__Try it__
Lines containing the word "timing" are to be copied from the data below.
"""
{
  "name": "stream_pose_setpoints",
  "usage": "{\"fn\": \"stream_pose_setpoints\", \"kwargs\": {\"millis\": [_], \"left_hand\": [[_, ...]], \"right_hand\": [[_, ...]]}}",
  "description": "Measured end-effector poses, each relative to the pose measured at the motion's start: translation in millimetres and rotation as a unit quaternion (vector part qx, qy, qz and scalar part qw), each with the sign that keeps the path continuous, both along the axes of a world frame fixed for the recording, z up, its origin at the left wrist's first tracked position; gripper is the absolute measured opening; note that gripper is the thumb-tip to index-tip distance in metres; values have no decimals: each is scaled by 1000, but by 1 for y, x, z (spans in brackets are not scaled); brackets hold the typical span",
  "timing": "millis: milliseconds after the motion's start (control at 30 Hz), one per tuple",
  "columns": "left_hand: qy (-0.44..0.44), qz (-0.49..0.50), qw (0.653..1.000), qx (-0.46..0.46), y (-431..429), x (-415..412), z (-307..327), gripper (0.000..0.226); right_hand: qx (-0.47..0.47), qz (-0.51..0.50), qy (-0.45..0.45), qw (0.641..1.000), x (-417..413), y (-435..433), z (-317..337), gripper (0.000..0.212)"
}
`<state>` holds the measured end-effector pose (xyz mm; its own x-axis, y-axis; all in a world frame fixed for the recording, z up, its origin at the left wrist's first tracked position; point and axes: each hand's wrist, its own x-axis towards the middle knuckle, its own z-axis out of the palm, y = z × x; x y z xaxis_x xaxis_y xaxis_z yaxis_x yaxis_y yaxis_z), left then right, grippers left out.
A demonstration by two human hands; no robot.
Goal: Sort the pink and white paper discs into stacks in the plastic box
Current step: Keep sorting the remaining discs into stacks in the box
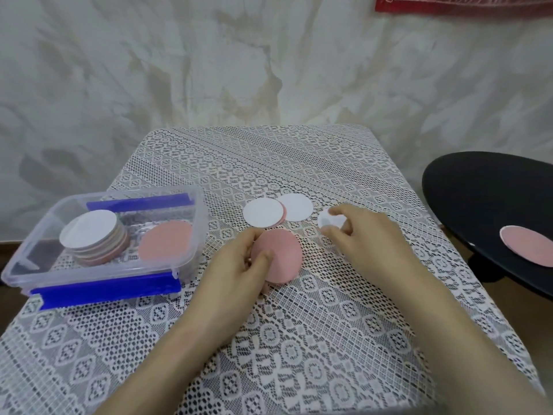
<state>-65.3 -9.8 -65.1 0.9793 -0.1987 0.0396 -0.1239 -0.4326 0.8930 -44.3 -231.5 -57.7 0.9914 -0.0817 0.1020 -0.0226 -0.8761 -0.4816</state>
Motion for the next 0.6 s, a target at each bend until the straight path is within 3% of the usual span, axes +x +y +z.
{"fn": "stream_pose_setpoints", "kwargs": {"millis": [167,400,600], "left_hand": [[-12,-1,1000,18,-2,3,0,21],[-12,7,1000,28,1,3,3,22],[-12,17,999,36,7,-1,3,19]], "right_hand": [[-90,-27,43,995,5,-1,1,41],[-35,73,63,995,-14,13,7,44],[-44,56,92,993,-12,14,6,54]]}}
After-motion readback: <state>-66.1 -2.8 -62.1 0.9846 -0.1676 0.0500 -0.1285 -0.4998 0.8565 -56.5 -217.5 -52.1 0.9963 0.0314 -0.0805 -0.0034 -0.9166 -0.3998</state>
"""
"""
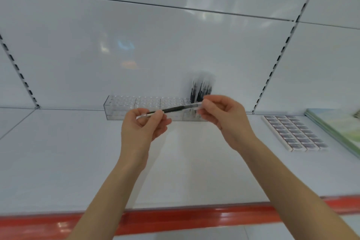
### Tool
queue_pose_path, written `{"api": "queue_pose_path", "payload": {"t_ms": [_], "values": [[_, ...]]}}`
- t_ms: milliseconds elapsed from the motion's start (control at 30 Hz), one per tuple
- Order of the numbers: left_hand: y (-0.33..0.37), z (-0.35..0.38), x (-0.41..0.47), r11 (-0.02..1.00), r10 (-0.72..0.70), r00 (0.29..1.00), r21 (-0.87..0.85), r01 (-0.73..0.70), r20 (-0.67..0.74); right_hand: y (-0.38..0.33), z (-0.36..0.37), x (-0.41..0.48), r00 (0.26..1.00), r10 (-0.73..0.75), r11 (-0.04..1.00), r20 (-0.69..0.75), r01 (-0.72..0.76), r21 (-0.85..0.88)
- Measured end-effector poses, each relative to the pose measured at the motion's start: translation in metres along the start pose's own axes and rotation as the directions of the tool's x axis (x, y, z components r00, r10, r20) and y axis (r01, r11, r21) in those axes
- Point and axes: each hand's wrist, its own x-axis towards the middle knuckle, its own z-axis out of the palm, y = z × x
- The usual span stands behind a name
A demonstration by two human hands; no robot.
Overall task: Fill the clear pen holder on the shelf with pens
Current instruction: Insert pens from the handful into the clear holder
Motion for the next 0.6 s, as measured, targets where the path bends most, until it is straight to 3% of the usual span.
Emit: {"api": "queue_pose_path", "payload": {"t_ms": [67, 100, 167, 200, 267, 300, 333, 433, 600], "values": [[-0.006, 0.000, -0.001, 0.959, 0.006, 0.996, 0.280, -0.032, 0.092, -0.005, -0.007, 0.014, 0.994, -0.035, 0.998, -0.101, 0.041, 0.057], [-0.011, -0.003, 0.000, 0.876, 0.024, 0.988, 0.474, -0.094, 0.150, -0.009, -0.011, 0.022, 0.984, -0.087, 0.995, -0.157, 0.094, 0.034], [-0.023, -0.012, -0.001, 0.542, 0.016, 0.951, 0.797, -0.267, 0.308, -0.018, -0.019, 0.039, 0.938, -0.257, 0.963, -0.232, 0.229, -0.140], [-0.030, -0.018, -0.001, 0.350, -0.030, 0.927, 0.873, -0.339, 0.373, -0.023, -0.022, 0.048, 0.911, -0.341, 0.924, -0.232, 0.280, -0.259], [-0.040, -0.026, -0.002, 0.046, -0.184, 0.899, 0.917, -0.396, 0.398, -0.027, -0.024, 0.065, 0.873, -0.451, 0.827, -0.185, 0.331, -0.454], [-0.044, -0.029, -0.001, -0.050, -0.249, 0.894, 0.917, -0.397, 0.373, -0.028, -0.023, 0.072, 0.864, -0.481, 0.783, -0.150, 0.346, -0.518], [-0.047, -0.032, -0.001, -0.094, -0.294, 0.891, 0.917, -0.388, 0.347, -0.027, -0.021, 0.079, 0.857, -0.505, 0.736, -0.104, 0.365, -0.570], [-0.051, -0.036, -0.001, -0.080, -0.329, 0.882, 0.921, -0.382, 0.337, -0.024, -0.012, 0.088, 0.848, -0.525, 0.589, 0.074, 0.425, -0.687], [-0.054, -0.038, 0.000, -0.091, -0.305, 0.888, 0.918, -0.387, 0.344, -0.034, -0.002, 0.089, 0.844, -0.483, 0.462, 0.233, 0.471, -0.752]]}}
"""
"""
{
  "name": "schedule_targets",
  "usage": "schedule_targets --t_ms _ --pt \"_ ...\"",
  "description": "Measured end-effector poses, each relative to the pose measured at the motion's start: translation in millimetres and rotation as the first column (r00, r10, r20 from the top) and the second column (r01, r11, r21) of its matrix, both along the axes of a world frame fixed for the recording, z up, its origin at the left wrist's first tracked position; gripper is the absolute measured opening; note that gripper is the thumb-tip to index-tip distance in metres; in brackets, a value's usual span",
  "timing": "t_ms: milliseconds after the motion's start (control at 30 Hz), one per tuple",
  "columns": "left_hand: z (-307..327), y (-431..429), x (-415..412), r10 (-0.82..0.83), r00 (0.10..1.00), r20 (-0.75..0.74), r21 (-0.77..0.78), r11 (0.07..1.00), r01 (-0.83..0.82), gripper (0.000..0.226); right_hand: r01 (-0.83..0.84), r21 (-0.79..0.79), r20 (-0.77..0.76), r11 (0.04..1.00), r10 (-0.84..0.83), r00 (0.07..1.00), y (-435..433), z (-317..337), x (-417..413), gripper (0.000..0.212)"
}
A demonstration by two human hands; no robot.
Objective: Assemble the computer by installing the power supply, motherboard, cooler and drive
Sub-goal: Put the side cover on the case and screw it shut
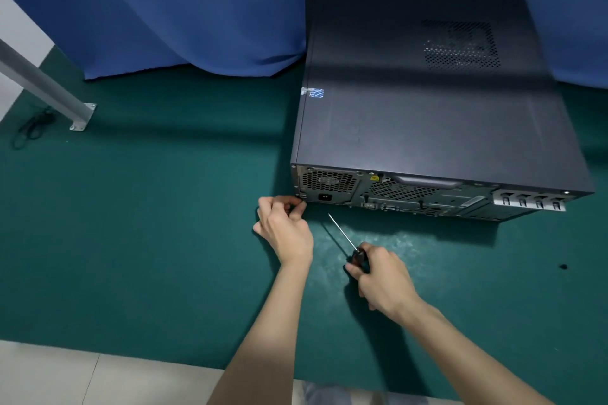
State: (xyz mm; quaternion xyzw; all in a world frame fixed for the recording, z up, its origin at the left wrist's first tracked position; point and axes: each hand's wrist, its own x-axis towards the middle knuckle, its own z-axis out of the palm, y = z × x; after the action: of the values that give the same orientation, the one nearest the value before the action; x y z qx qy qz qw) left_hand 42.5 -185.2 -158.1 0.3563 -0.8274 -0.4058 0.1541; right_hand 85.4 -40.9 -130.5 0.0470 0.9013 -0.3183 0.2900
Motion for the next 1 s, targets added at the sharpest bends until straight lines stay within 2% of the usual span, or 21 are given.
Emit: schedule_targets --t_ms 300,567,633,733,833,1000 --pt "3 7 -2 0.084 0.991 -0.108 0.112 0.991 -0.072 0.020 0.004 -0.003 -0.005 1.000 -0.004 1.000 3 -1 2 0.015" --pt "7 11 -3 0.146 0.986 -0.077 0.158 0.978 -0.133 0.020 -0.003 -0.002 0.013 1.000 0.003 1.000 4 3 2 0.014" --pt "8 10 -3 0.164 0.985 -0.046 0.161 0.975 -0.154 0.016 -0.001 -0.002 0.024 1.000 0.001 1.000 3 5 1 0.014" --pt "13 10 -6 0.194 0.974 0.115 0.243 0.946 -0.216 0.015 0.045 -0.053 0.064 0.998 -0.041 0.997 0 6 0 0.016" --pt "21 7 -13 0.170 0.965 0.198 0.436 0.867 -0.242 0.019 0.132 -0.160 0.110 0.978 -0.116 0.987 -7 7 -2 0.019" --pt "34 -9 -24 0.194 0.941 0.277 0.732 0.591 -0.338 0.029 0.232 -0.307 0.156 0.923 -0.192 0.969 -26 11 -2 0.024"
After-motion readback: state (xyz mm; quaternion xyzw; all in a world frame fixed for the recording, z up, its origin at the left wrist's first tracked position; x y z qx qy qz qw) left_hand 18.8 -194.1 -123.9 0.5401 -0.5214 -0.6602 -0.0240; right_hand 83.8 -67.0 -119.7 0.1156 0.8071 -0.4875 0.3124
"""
__Final answer__
  "timing": "millis: milliseconds after the motion's start (control at 30 Hz), one per tuple",
  "timing": "t_ms: milliseconds after the motion's start (control at 30 Hz), one per tuple",

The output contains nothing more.